Work task: The listing is to be transcribed in full, with its images left out.
══════════
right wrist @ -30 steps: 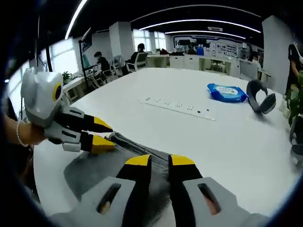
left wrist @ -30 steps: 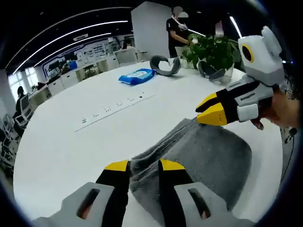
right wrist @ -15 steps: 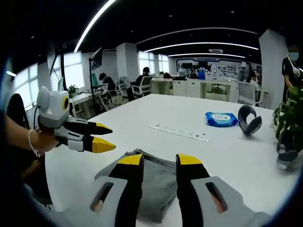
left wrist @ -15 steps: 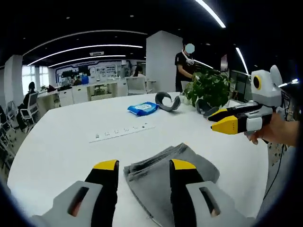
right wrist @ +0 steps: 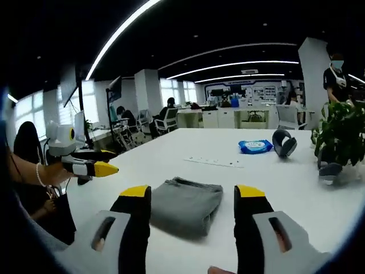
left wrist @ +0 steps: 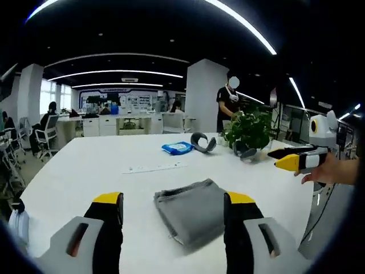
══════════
Your response:
right wrist @ -30 steps: 
left wrist @ -30 steps: 
right wrist @ -15 steps: 
left wrist @ -15 steps: 
right wrist @ +0 steps: 
left wrist @ +0 steps: 

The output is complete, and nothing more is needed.